:: What to produce ::
Exact copies of all the records below should be returned.

Excerpts from a dataset
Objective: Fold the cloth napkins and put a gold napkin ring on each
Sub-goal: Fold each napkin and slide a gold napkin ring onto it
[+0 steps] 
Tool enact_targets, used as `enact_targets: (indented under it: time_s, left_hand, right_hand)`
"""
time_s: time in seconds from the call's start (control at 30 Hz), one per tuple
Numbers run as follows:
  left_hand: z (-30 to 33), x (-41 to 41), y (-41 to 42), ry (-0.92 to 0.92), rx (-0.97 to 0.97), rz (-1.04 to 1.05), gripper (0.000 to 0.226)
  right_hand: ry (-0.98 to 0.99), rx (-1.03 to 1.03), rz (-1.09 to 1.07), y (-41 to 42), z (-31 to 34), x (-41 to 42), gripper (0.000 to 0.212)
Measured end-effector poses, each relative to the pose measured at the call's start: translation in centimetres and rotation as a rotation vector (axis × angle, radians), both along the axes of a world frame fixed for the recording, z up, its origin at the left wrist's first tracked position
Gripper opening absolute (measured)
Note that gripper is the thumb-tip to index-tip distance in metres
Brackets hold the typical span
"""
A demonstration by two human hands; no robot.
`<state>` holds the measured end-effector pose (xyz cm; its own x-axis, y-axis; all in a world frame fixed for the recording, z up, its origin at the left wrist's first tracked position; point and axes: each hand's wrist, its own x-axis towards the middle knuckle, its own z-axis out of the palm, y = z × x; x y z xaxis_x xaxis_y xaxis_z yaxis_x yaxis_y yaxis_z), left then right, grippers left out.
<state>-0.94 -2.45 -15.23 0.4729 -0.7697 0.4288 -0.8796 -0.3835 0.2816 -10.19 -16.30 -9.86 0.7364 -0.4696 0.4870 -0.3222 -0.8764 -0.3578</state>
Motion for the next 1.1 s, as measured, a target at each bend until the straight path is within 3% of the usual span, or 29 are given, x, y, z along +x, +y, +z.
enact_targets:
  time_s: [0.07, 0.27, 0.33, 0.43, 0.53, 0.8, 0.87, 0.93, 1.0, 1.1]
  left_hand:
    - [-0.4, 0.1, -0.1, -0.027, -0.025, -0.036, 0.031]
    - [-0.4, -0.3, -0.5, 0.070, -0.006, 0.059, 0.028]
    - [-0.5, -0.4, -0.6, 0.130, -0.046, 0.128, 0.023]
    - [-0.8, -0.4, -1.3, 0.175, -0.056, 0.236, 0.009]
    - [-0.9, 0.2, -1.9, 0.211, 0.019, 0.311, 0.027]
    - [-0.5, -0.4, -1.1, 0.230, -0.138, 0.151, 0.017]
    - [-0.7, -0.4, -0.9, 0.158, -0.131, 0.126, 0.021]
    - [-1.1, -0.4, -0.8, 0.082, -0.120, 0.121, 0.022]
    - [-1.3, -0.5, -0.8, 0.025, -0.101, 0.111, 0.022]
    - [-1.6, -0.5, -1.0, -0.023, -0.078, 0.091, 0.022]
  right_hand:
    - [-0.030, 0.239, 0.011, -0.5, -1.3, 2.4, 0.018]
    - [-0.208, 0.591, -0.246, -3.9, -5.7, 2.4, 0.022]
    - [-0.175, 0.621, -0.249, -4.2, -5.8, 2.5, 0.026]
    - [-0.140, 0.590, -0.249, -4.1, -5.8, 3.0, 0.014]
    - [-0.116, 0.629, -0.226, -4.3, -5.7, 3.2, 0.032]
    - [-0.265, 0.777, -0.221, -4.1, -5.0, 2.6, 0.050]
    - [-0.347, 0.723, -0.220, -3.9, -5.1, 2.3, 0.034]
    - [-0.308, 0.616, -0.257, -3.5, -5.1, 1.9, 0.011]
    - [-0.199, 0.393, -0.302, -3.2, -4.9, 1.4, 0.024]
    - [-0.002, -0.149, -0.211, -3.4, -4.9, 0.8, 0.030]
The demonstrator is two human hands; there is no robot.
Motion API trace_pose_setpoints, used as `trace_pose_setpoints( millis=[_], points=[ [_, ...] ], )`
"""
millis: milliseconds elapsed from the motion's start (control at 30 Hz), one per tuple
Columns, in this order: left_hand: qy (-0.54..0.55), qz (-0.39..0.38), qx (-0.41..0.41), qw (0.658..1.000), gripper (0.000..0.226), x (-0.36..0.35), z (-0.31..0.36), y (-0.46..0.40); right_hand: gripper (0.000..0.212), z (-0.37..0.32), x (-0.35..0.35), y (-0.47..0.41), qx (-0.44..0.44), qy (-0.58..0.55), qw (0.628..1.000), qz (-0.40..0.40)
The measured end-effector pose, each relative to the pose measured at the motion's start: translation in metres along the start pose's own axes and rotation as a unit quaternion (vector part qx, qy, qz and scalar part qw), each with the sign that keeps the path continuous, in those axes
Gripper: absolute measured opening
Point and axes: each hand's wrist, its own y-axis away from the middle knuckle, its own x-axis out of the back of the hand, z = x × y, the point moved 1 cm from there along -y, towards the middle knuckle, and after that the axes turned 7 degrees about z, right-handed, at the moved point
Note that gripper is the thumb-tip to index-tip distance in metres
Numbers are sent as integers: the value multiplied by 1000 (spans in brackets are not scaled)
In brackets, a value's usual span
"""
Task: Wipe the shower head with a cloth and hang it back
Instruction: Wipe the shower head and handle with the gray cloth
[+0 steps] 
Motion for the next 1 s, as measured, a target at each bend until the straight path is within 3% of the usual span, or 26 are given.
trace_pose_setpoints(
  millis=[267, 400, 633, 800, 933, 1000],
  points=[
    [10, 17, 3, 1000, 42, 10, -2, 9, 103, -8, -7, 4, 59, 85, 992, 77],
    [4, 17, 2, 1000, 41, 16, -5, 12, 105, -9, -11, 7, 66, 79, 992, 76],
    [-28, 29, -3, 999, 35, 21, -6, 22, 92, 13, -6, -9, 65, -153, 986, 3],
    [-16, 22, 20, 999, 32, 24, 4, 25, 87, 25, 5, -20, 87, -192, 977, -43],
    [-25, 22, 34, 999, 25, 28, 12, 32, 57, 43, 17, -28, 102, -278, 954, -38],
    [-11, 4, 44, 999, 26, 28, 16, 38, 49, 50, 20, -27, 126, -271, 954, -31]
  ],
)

:: Result ::
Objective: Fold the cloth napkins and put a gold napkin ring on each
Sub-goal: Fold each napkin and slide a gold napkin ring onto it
[+0 steps] 
Tool enact_targets, used as `enact_targets: (indented under it: time_s, left_hand, right_hand)`
"""
time_s: time in seconds from the call's start (control at 30 Hz), one per tuple
Numbers run as follows:
  left_hand: z (-30 to 33), x (-41 to 41), y (-41 to 42), ry (-0.92 to 0.92), rx (-0.97 to 0.97), rz (-1.04 to 1.05), gripper (0.000 to 0.226)
  right_hand: ry (-0.98 to 0.99), rx (-1.03 to 1.03), rz (-1.09 to 1.07), y (-41 to 42), z (-31 to 34), x (-41 to 42), gripper (0.000 to 0.212)
Measured end-effector poses, each relative to the pose measured at the call's start: translation in centimetres and rotation as a rotation vector (axis × angle, radians), both along the axes of a world frame fixed for the recording, z up, its origin at the left wrist's first tracked position
Gripper opening absolute (measured)
Note that gripper is the thumb-tip to index-tip distance in metres
Brackets hold the typical span
"""
A demonstration by two human hands; no robot.
`<state>` holds the measured end-effector pose (xyz cm; its own x-axis, y-axis; all in a world frame fixed for the recording, z up, its origin at the left wrist's first tracked position; point and axes: each hand's wrist, its own x-axis towards the middle knuckle, its own z-axis out of the palm, y = z × x; x y z xaxis_x xaxis_y xaxis_z yaxis_x yaxis_y yaxis_z), left then right, grippers left out.
<state>-0.94 -2.45 -15.23 0.4729 -0.7697 0.4288 -0.8796 -0.3835 0.2816 -10.19 -16.30 -9.86 0.7364 -0.4696 0.4870 -0.3222 -0.8764 -0.3578</state>
Motion for the next 1.1 s, as measured, a target at each bend until the straight path is within 3% of the usual span, or 29 are given, x, y, z along +x, +y, +z.
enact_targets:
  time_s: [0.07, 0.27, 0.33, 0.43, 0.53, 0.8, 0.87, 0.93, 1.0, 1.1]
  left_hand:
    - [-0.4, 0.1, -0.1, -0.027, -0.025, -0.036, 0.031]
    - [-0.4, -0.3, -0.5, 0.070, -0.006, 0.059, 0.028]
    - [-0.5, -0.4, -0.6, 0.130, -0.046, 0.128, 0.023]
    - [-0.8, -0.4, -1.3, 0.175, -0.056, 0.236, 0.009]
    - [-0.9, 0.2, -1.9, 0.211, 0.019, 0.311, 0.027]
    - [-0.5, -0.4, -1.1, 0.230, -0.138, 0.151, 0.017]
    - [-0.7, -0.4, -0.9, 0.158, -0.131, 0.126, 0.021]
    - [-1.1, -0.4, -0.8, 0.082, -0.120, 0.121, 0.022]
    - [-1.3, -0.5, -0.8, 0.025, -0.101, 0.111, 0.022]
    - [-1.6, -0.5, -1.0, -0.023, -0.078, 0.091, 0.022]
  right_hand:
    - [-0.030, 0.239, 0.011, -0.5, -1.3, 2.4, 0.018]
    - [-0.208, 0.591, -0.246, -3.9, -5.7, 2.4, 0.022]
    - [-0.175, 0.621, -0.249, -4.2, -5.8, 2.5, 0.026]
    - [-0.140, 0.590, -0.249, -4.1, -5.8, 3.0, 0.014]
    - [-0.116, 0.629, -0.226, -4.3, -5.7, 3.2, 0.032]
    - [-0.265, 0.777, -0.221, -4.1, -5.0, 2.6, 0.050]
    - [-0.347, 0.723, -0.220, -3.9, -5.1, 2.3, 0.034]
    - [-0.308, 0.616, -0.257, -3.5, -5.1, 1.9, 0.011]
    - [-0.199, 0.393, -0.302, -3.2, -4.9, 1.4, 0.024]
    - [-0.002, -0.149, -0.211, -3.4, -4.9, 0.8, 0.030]
The demonstrator is two human hands; there is no robot.
Motion API trace_pose_setpoints, used as `trace_pose_setpoints( millis=[_], points=[ [_, ...] ], )`
"""
millis: milliseconds elapsed from the motion's start (control at 30 Hz), one per tuple
Columns, in this order: left_hand: qy (-0.54..0.55), qz (-0.39..0.38), qx (-0.41..0.41), qw (0.658..1.000), gripper (0.000..0.226), x (-0.36..0.35), z (-0.31..0.36), y (-0.46..0.40); right_hand: gripper (0.000..0.212), z (-0.37..0.32), x (-0.35..0.35), y (-0.47..0.41), qx (-0.44..0.44), qy (-0.58..0.55), qw (0.628..1.000), qz (-0.40..0.40)
The measured end-effector pose, each relative to the pose measured at the motion's start: translation in metres along the start pose's own axes and rotation as a unit quaternion (vector part qx, qy, qz and scalar part qw), each with the sign that keeps the path continuous, in those axes
Gripper: absolute measured opening
Point and axes: each hand's wrist, its own y-axis away from the middle knuckle, its own x-axis out of the back of the hand, z = x × y, the point moved 1 cm from there along -y, towards the middle knuckle, and after that the axes turned 7 degrees about z, right-handed, at the moved point
Note that gripper is the thumb-tip to index-tip distance in metres
Numbers are sent as integers: the value multiplied by 1000 (spans in brackets are not scaled)
In brackets, a value's usual span
"""
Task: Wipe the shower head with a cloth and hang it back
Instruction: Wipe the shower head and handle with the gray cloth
[+0 steps] 
Motion for the next 1 s, as measured, a target at each bend until the straight path is within 3% of the usual span, or 26 are given.
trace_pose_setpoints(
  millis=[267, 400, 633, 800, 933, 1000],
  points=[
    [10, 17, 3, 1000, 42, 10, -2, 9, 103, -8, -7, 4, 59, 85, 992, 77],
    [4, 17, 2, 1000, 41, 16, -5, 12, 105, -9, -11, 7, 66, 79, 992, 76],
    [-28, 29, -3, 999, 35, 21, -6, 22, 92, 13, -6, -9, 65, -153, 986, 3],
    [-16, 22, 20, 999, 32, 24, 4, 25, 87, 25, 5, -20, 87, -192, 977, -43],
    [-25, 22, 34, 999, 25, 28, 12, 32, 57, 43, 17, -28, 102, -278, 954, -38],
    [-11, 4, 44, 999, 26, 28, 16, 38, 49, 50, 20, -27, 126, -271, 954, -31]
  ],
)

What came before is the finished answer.